→ **To do**: If a line of the data below holds the string "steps", copy it.

[Stored entries]
────────────────────────────────────────

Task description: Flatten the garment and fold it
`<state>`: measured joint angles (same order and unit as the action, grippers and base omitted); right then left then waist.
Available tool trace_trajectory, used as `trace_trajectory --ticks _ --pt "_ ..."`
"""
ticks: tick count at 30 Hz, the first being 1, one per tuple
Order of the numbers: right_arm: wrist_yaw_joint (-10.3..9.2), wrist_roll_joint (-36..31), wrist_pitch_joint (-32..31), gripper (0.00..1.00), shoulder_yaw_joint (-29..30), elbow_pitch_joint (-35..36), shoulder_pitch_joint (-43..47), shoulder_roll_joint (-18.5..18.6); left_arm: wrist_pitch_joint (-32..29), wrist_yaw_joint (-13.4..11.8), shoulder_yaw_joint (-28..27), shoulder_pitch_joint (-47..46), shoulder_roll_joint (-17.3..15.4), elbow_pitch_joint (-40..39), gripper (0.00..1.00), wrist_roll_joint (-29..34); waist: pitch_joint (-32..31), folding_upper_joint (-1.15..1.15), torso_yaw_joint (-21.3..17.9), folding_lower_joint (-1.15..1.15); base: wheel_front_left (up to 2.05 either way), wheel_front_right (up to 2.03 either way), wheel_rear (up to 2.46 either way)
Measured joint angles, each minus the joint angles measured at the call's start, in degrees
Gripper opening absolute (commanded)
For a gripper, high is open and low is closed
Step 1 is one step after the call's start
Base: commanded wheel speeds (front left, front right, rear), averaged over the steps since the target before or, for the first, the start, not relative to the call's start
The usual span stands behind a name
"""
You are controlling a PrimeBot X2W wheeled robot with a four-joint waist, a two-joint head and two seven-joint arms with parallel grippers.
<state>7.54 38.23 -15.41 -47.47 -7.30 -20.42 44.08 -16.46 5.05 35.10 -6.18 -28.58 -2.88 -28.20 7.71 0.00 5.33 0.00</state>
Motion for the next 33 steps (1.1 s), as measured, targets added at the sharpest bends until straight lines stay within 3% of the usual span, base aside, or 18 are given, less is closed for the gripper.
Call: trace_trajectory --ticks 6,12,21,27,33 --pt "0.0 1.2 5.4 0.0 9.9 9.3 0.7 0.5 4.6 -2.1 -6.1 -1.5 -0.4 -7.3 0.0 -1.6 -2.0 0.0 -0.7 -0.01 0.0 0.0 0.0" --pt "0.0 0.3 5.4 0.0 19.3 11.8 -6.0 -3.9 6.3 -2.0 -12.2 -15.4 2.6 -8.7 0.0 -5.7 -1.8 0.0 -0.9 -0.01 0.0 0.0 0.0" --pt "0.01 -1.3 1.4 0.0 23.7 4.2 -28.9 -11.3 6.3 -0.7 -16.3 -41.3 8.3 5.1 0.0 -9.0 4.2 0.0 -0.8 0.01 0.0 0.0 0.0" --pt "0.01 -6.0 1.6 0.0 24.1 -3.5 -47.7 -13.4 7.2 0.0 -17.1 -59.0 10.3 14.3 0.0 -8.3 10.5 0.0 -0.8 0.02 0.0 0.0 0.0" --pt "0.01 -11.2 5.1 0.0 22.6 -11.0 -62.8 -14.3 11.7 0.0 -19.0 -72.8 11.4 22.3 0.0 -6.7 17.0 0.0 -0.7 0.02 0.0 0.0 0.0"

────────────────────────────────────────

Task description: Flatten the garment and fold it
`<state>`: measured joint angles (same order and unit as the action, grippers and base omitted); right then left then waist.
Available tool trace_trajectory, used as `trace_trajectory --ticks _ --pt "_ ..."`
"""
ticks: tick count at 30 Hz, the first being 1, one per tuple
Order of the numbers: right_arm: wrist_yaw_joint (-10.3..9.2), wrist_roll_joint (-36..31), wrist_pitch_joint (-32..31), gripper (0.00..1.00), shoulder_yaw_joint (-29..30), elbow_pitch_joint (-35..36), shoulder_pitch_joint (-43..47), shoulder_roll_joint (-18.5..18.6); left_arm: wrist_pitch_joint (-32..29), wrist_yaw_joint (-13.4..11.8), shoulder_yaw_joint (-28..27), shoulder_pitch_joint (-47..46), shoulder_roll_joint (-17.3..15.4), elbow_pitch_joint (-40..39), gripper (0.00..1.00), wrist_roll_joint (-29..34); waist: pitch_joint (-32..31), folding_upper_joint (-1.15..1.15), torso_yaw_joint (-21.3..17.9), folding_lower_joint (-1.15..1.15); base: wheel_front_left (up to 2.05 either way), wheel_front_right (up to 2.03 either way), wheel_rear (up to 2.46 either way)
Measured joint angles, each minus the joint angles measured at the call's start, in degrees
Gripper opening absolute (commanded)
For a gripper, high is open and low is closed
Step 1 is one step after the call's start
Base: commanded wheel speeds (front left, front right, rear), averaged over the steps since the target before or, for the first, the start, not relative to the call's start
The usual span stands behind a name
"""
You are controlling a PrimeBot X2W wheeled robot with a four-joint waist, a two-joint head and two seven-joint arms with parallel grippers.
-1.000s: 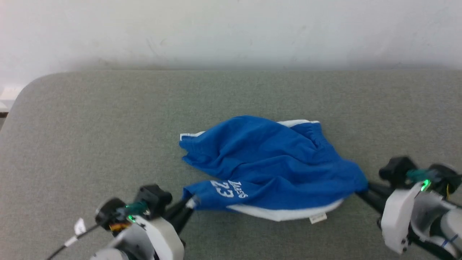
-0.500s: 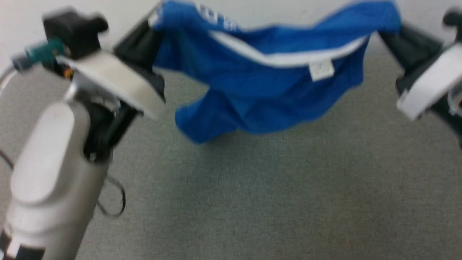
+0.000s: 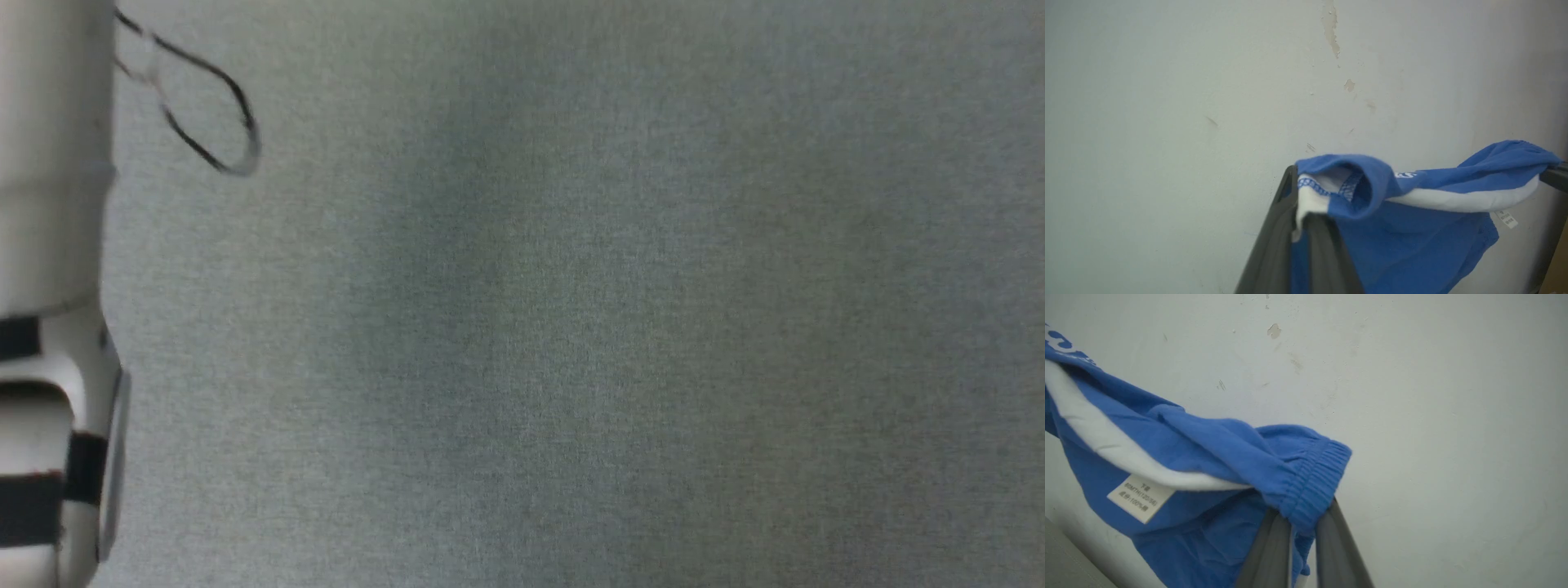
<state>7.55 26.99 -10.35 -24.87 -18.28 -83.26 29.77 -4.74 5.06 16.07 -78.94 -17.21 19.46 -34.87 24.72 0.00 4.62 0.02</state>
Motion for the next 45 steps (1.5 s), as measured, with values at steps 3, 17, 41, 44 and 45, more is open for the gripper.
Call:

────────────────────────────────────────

→ **Answer for the task**:
Base: commanded wheel speeds (front left, front right, rear), averaged over the steps since the target before or, for the first, the start, not relative to the call's start
Motion for the next 33 steps (1.1 s), as measured, targets added at the sharpest bends until straight lines stay within 3% of the usual span, base aside, or 18 are given, less is closed for the gripper.
Base: commanded wheel speeds (front left, front right, rear), averaged over the steps since the target before or, for the first, the start, not relative to the call's start
Motion for the next 45 steps (1.5 s), as measured, with values at steps 3, 17, 41, 44 and 45, more is open for the gripper.

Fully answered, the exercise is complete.